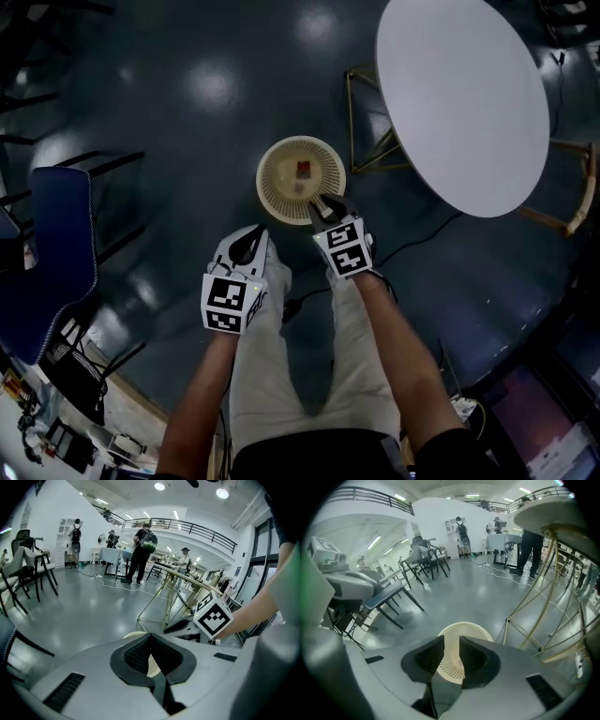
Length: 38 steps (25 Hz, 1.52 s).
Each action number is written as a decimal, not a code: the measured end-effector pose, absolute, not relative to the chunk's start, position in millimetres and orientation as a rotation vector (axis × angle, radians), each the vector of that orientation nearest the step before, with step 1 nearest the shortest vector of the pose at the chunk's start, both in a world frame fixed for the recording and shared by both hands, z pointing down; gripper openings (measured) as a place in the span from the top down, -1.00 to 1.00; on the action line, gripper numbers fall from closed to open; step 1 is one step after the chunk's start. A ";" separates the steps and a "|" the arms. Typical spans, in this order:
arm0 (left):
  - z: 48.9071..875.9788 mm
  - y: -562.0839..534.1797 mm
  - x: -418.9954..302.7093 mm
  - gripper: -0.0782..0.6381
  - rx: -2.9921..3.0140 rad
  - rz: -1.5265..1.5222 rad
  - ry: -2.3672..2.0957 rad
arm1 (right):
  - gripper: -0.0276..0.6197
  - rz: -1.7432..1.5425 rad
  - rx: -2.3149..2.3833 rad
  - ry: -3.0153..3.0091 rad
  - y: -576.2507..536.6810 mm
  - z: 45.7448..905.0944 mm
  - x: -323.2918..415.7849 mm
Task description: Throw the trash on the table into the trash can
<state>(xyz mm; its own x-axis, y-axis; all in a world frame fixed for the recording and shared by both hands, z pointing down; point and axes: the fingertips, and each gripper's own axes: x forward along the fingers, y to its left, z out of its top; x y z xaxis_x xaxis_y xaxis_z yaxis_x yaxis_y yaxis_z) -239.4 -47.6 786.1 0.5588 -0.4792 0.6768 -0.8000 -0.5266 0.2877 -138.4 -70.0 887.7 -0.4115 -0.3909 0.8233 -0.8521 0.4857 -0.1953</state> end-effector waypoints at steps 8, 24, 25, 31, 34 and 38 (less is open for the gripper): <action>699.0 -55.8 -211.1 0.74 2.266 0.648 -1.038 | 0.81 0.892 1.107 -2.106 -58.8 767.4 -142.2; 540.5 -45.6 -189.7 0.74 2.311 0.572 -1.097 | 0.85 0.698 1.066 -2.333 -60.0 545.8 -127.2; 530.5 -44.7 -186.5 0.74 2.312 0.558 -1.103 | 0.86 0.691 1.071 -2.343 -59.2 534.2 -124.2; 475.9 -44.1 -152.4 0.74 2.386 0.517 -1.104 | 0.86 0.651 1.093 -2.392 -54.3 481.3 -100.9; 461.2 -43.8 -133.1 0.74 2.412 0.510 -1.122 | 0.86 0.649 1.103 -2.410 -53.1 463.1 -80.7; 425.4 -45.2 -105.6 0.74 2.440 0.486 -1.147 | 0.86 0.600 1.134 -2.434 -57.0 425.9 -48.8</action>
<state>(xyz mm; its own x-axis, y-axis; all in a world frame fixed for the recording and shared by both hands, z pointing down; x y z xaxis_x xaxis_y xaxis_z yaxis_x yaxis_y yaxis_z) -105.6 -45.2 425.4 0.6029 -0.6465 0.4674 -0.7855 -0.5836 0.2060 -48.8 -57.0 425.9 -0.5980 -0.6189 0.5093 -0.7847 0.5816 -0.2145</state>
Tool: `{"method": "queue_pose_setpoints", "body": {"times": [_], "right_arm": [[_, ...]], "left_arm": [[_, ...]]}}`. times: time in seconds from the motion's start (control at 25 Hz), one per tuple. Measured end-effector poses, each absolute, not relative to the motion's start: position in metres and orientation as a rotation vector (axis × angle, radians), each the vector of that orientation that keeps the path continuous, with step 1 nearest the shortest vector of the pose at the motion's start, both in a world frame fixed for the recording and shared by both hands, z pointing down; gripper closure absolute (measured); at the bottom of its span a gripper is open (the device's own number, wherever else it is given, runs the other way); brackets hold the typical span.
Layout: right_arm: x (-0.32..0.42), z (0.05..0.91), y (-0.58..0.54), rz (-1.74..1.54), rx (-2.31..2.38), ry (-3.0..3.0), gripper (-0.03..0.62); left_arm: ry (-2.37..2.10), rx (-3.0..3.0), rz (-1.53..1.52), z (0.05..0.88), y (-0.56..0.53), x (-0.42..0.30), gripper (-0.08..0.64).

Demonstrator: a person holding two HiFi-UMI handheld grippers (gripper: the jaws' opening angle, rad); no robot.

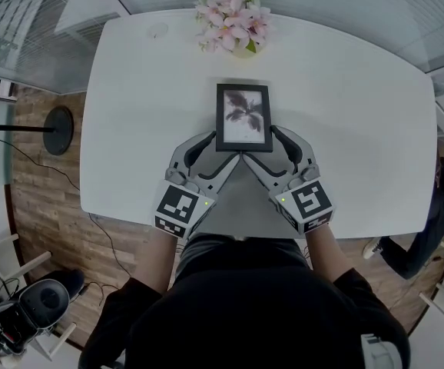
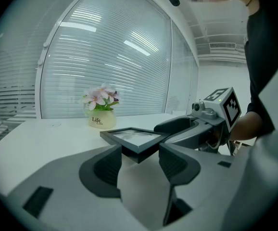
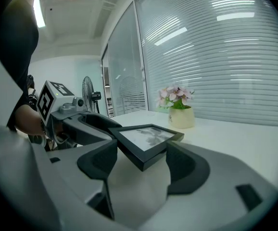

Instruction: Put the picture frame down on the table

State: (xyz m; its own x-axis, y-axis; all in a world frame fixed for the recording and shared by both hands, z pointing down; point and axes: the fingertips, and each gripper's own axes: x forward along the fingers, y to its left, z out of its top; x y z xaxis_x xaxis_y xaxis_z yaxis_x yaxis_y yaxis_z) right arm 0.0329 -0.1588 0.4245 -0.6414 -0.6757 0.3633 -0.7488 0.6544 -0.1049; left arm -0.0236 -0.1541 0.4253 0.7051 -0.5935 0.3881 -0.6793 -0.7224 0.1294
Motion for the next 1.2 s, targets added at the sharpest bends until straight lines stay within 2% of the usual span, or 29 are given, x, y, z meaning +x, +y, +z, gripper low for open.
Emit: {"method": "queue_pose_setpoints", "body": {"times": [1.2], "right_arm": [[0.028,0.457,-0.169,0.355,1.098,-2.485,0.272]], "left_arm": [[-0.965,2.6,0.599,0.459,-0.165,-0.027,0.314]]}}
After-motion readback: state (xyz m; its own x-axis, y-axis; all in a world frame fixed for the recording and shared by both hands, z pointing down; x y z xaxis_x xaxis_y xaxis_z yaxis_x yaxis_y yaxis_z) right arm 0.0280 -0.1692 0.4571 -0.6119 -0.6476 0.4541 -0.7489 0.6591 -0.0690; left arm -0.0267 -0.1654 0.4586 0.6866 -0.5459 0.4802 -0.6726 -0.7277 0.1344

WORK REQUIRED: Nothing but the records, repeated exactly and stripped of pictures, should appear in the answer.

SOLUTION TO THIS EXERCISE:
Length: 38 steps (25 Hz, 1.52 s).
Each action number is written as a decimal, not a code: the measured end-effector pose, absolute, not relative to the chunk's start, position in millimetres and orientation as a rotation vector (axis × angle, radians), each the vector of that orientation nearest the step before, with step 1 nearest the shortest vector of the pose at the chunk's start, both in a world frame fixed for the recording and shared by both hands, z pointing down; gripper openings (measured) as a place in the span from the top down, -1.00 to 1.00; on the action line, gripper numbers fall from closed to open; step 1 is one step after the chunk's start. A ";" separates the steps and a "|" the arms. Typical spans, in this order:
arm0 (left):
  - z: 48.9071..875.9788 mm
  - y: -562.0839..534.1797 mm
  - x: -418.9954..302.7093 mm
  - gripper: -0.0782..0.6381
  - rx: -2.9921..3.0140 rad
  - rz: -1.5265..1.5222 rad
  - ry: -2.3672..2.0957 rad
arm1 (right):
  - gripper: -0.0276..0.6197
  - rz: -1.7432..1.5425 rad
  - rx: -2.3149..2.3833 rad
  - ry: -3.0153..3.0091 rad
  - y: -576.2507..536.6810 mm
  - z: 45.7448..905.0944 mm
  - x: -323.2918..415.7849 mm
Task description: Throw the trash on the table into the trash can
<state>(xyz mm; its own x-axis, y-axis; all in a world frame fixed for the recording and shared by both hands, z pointing down; point and axes: the fingertips, and each gripper's own axes: x forward along the fingers, y to its left, z out of its top; x y z xaxis_x xaxis_y xaxis_z yaxis_x yaxis_y yaxis_z) -239.4 -47.6 786.1 0.5588 -0.4792 0.6768 -0.8000 -0.5266 0.2877 -138.4 -70.0 887.7 -0.4115 -0.3909 0.8233 -0.8521 0.4857 -0.1953</state> end-effector waypoints at steps 8, 24, 25, 31, 34 and 38 (less is open for the gripper): <action>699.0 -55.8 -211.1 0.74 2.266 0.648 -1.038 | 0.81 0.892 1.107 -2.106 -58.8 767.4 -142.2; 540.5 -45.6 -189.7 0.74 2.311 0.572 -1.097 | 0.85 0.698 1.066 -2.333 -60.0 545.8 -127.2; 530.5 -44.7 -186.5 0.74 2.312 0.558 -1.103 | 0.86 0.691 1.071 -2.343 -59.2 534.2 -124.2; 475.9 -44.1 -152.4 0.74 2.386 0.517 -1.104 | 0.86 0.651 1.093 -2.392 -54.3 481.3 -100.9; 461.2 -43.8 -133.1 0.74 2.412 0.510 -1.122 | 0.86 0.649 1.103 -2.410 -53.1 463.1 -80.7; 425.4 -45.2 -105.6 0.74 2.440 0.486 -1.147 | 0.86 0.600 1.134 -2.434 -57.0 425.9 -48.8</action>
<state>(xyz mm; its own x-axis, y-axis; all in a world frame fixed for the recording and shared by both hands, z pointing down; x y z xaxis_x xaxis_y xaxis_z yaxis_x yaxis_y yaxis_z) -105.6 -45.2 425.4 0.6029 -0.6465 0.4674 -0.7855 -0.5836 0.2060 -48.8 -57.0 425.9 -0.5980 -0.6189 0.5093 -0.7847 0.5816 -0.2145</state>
Tool: `{"method": "queue_pose_setpoints", "body": {"times": [_], "right_arm": [[_, ...]], "left_arm": [[_, ...]]}}`. times: time in seconds from the motion's start (control at 25 Hz), one per tuple. Measured end-effector poses, each absolute, not relative to the motion's start: position in metres and orientation as a rotation vector (axis × angle, radians), each the vector of that orientation that keeps the path continuous, with step 1 nearest the shortest vector of the pose at the motion's start, both in a world frame fixed for the recording and shared by both hands, z pointing down; gripper closure absolute (measured); at the bottom of its span a gripper is open (the device's own number, wherever else it is given, runs the other way); brackets hold the typical span.
Layout: right_arm: x (-0.32..0.42), z (0.05..0.91), y (-0.58..0.54), rz (-1.74..1.54), rx (-2.31..2.38), ry (-3.0..3.0), gripper (-0.03..0.62); left_arm: ry (-2.37..2.10), rx (-3.0..3.0), rz (-1.53..1.52), z (0.05..0.88), y (-0.56..0.53), x (-0.42..0.30), gripper (-0.08..0.64).

Demonstrator: a person holding two HiFi-UMI handheld grippers (gripper: the jaws' opening angle, rad); no robot.


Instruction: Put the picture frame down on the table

State: (xyz m; its own x-axis, y-axis; all in a world frame fixed for the recording and shared by both hands, z pointing down; point and axes: the fingertips, and each gripper's own axes: x forward along the fingers, y to its left, z out of its top; x y z xaxis_x xaxis_y xaxis_z yaxis_x yaxis_y yaxis_z) right arm 0.0329 -0.1588 0.4245 -0.6414 -0.6757 0.3633 -0.7488 0.6544 -0.1049; left arm -0.0236 -0.1541 0.4253 0.7051 -0.5935 0.3881 -0.6793 -0.7224 0.1294
Motion for the next 1.2 s, targets added at the sharpest bends until straight lines stay within 2% of the usual span, or 29 are given, x, y, z meaning +x, +y, +z, gripper low for open.
Emit: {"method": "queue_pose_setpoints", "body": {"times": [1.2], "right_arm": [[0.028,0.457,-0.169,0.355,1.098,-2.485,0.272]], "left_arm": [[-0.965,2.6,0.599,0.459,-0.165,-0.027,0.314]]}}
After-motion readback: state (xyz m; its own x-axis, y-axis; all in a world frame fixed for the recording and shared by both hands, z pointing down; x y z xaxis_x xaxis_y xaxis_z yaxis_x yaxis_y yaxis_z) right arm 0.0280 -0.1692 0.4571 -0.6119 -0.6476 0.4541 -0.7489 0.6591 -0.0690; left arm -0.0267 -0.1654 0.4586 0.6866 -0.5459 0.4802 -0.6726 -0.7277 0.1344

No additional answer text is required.